I've used XMLUnit in 2 situations: assert that 2 xml files are semantically the same regardless of structural differences (eg. different formatting, different namespace prefixes, usage of opening and closing tag vs. empty tag...) and finding real differences between two xml files regardless of prior mentioned differences in structure.

The equality of two xml files can be compared in two ways. We can check if two documents are identical. Two documents are considered to be "identical" if they contain the same elements and attributes in the same order. But we can check if two documents are similar, where those two documents must contain the same elements and attributes regardless of order. In most cases you will checking similarity and that is what is checked when XMLAssert.assertXMLEqual methdo is called.


There are only few classes that needs to be known. Not so complicated but not so easy when compared to ordinary Assert implementations (JUnit, TestNG or FEST).
XMLUnit class is used as a static configuration class. If there is need for some general configuration change (eg. to ignore whitespaces, to normalize text nodes, to ignore xml comments...) this is a place to do it before calling asserts. Also it is possible to change parsers and engines used by XMLUnit.

DifferenceEngine is comparing Nodes (just Nodes of type: ELEMENT_NODE, CDATA_SECTION_NODE, COMMENT_NODE, DOCUMENT_TYPE_NODE, PROCESSING_INSTRUCTION_NODE and TEXT_NODE) and when difference is found the responsibility gets delegated to DifferenceListener interface which implementation is the final judge if difference is significant. DifferenceEngine is not used directly but in some not so simple use cases difference listener should be set.
There are several implementations of DifferenceListener, most useful are Diff and DetailedDiff.
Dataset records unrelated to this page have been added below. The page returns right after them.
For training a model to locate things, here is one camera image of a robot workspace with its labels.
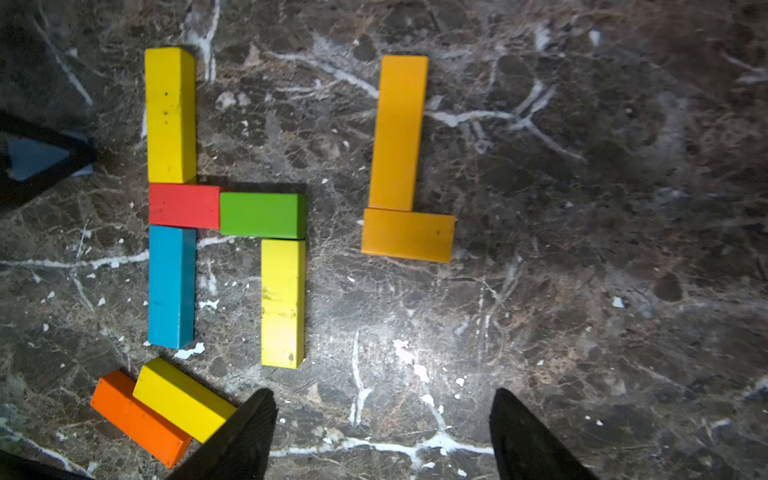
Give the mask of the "cyan block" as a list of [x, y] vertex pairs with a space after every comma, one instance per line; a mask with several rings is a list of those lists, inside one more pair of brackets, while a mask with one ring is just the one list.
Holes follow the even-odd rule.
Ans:
[[178, 350], [194, 339], [196, 231], [149, 228], [148, 340]]

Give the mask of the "green block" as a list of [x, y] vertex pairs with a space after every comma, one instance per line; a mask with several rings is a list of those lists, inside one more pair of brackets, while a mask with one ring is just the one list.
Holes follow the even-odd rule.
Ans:
[[303, 240], [306, 224], [306, 197], [302, 194], [220, 194], [220, 231], [223, 235]]

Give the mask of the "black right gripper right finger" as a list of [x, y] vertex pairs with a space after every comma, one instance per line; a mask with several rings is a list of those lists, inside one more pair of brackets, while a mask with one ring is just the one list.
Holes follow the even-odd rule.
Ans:
[[507, 389], [495, 392], [489, 428], [501, 479], [596, 479]]

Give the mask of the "yellow stroke block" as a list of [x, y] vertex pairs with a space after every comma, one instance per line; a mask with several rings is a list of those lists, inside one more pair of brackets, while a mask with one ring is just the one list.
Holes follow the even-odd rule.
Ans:
[[148, 179], [193, 184], [196, 164], [195, 60], [178, 47], [145, 51]]

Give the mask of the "dark yellow block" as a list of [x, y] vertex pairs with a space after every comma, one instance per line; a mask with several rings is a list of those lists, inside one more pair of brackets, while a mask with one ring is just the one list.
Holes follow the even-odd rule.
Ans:
[[448, 263], [455, 225], [456, 218], [451, 215], [366, 208], [361, 252]]

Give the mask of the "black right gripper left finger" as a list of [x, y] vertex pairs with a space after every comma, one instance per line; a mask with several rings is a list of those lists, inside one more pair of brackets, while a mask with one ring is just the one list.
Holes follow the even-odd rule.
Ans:
[[169, 479], [263, 479], [277, 414], [273, 392], [256, 391]]

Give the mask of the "long yellow block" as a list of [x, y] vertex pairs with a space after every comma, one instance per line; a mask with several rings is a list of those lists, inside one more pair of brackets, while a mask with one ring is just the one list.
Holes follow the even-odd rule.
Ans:
[[413, 208], [428, 59], [388, 55], [382, 59], [368, 206]]

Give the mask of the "light blue block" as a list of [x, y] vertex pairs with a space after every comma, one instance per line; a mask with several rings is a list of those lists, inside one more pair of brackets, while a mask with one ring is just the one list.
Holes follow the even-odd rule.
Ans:
[[16, 181], [26, 181], [70, 158], [67, 150], [26, 138], [9, 140], [7, 148], [10, 177]]

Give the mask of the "small yellow block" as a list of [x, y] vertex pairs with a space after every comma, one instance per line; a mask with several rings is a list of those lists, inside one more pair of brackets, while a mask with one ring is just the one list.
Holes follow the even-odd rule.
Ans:
[[261, 242], [261, 364], [297, 369], [305, 358], [306, 243]]

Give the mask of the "red block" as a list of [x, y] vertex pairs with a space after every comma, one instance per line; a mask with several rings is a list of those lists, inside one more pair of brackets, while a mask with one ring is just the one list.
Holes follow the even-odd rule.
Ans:
[[221, 188], [206, 185], [149, 185], [149, 223], [151, 225], [220, 229]]

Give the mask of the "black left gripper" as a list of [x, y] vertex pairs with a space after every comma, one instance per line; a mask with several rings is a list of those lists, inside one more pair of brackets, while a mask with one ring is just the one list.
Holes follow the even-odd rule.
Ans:
[[[31, 139], [70, 153], [70, 158], [52, 166], [26, 181], [10, 177], [7, 144], [11, 139]], [[5, 111], [1, 113], [1, 208], [14, 210], [39, 196], [56, 183], [86, 169], [97, 160], [97, 150], [84, 136], [60, 132], [36, 125]]]

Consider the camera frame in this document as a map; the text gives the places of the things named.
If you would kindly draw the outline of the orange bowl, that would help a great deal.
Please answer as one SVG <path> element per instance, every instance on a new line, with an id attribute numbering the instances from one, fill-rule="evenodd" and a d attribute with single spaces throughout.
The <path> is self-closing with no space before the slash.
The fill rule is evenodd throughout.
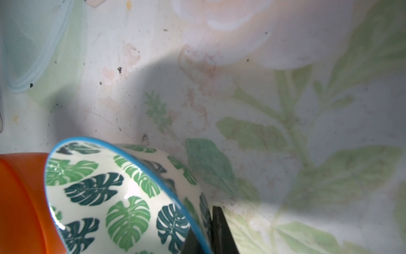
<path id="1" fill-rule="evenodd" d="M 45 196 L 48 154 L 1 155 L 1 253 L 65 254 Z"/>

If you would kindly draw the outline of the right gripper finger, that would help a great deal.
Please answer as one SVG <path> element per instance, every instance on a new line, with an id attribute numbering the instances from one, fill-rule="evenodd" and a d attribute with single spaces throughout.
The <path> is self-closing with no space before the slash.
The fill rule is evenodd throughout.
<path id="1" fill-rule="evenodd" d="M 239 254 L 224 212 L 221 207 L 213 206 L 211 223 L 211 251 L 209 254 Z M 190 229 L 181 254 L 206 254 L 201 242 Z"/>

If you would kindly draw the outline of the green leaf bowl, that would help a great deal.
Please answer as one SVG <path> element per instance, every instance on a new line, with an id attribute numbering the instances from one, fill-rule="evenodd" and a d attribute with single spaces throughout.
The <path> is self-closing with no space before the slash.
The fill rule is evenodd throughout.
<path id="1" fill-rule="evenodd" d="M 69 138 L 49 153 L 44 184 L 69 254 L 180 254 L 190 229 L 211 251 L 204 192 L 162 150 Z"/>

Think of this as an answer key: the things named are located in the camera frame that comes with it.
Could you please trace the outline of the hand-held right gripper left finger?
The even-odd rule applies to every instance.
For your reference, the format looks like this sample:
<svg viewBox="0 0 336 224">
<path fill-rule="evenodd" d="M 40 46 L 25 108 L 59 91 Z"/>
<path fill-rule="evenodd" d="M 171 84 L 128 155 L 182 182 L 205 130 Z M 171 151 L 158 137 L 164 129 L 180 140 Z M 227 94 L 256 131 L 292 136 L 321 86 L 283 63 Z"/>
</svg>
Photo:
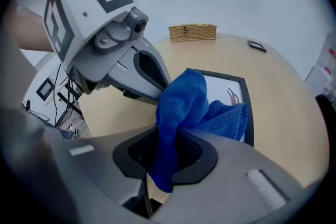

Diff is used for simple comparison where only the state of comparison is needed (identical, similar or different) and the comparison is halted as soon as the status is known with certainty.

If you need o collect all the differences and have all details DetaildedDiff should be used. It is just a decorator for other DifferenceListeners.

MatchTracker interface gets notified when a match between test and actual node is found. It is useful to implement listener that logs matches so that you get insight of comparison process. This interface has no implementation.

ElementQualifier Interface used by the DifferenceEngine to determine which elements can be compared within a NodeList of child nodes. It controls which two nodes from test and actual XML document should be compared.

There are few implementations of this interface: ElementNameQualifier which is default, compares element nodes whose tag name is same. ElementNameAndAttributeQualifier uses tag name and attribute, ElementNameAndTextQualifier uses tag name and text content, RecursiveElementNameAndTextQualifier compares all Element and Text nodes in two pieces of XML. Allows elements of complex, deeply nested types that are returned in different orders but have the same content to be recognized as comparable. 

Every single compare is done using ElementNameQualifier. I had a special case where I needed recursive ElementQualifier but which compares single nodes not just by tag name but also by attributes. So I have tweaked RecursiveElementNameAndTextQualifier to be just a recursive decorator around existing ElementQualifier implementation.


I've crated example at https://github.com/aurelije/xmlunit I had an use case where I needed to refactor one complex wsdl file. I wanted to sort all operations, types and messages, so I can easily compare that sorted Old API wsdl file with New API wsdl file and see what is changed and what is added. So I needed some proof that the original and sorted wsdl are semantically the same. And then I could also use this test to list all differences between Old API and New API wsdl.